Assignment
Using the listing below, extract each line that has the word "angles" in it.

Information supplied
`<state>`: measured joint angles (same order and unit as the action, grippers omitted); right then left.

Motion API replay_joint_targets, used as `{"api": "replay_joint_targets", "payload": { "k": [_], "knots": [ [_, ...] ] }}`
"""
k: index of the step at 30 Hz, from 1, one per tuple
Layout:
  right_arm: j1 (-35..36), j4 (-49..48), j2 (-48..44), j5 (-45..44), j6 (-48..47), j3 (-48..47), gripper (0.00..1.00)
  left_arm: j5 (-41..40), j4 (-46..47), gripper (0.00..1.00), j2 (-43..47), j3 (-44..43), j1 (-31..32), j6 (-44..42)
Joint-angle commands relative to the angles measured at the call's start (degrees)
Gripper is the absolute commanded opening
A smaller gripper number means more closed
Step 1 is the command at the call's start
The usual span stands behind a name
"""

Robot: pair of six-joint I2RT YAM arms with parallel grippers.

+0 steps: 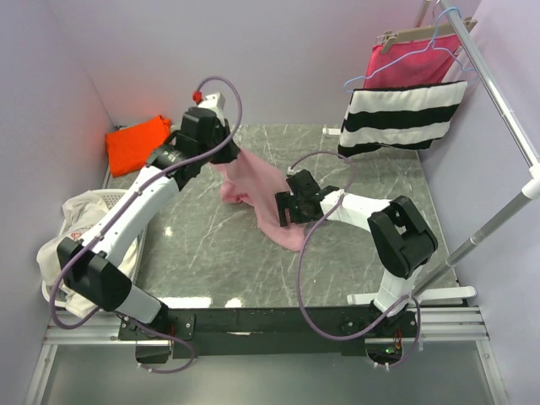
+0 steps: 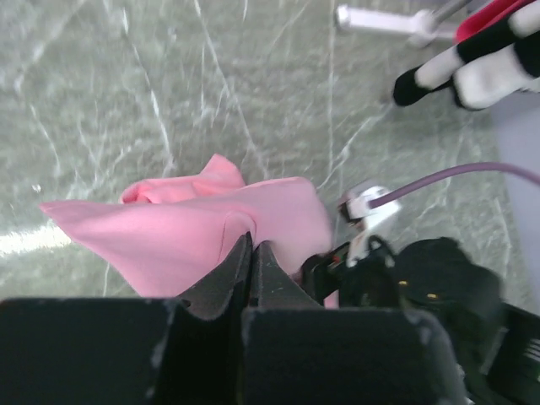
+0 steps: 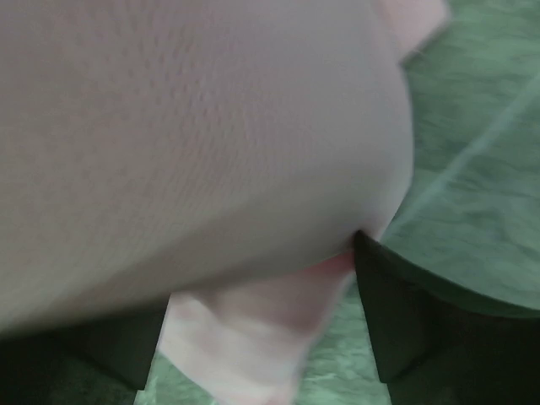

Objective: Fold and stack the t-shirts
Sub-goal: Flatten out the tshirt

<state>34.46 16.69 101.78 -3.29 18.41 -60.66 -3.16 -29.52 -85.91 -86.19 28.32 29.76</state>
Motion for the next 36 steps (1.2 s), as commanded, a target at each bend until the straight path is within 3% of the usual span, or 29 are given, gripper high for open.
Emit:
{"api": "replay_joint_targets", "payload": {
  "k": [1,2,5,8,13,15,20,23,26,28,33,36],
  "knots": [
    [0.0,-2.9,-1.7,9.9,0.1,2.9,0.76,-1.7,-4.6,0.01,0.7,-7.1,-0.1,-2.7],
    [-0.1,-4.5,-2.5,14.0,0.6,4.5,0.64,-1.7,-5.0,0.01,0.5,-8.5,-0.1,-2.9],
    [0.2,-7.7,-6.8,18.8,1.0,7.5,0.47,-0.4,-5.7,0.01,0.6,-13.5,0.0,-3.2],
    [0.3,-8.5,-12.6,19.3,1.1,9.1,0.41,0.5,-6.9,0.01,1.4,-19.3,0.3,-3.6],
    [0.3,-7.4,-24.7,13.0,-0.1,10.1,0.38,2.3,-9.8,0.01,2.3,-29.8,2.4,-4.7],
    [0.3,-6.1,-30.1,8.8,0.4,10.3,0.54,3.8,-9.6,0.01,3.9,-31.6,3.2,-4.6],
    [0.2,-1.7,-39.0,-12.2,2.2,11.0,0.99,7.8,-12.7,0.01,5.2,-36.1,4.6,-4.8],
    [-0.3,-1.4,-43.6,-16.9,1.7,12.1,1.0,3.4,-14.1,0.01,7.2,-36.2,5.9,-5.0],
    [-0.8,-0.3,-44.8,-18.2,1.4,11.9,1.0,-8.3,-15.7,0.01,11.0,-35.5,6.1,-5.7],
    [-1.0,0.0,-43.9,-18.2,1.6,11.7,1.0,-10.5,-18.2,0.01,12.3,-35.7,6.1,-6.9],
    [-0.9,-0.3,-39.8,-15.5,2.8,10.8,1.0,-24.6,-27.7,0.01,11.6,-39.9,6.1,-8.2],
    [-1.0,-0.9,-37.6,-14.7,3.1,10.0,1.0,-25.2,-27.2,0.01,12.6,-36.6,6.1,-8.6]
  ]
}}
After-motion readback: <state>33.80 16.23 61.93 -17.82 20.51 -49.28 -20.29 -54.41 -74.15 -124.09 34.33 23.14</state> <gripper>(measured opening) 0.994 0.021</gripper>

Answer area
`<state>`: measured joint angles (same order and unit as the action, grippers omitted); right then left.
Joint-angle commands relative to the angles measured at the call's start (degrees)

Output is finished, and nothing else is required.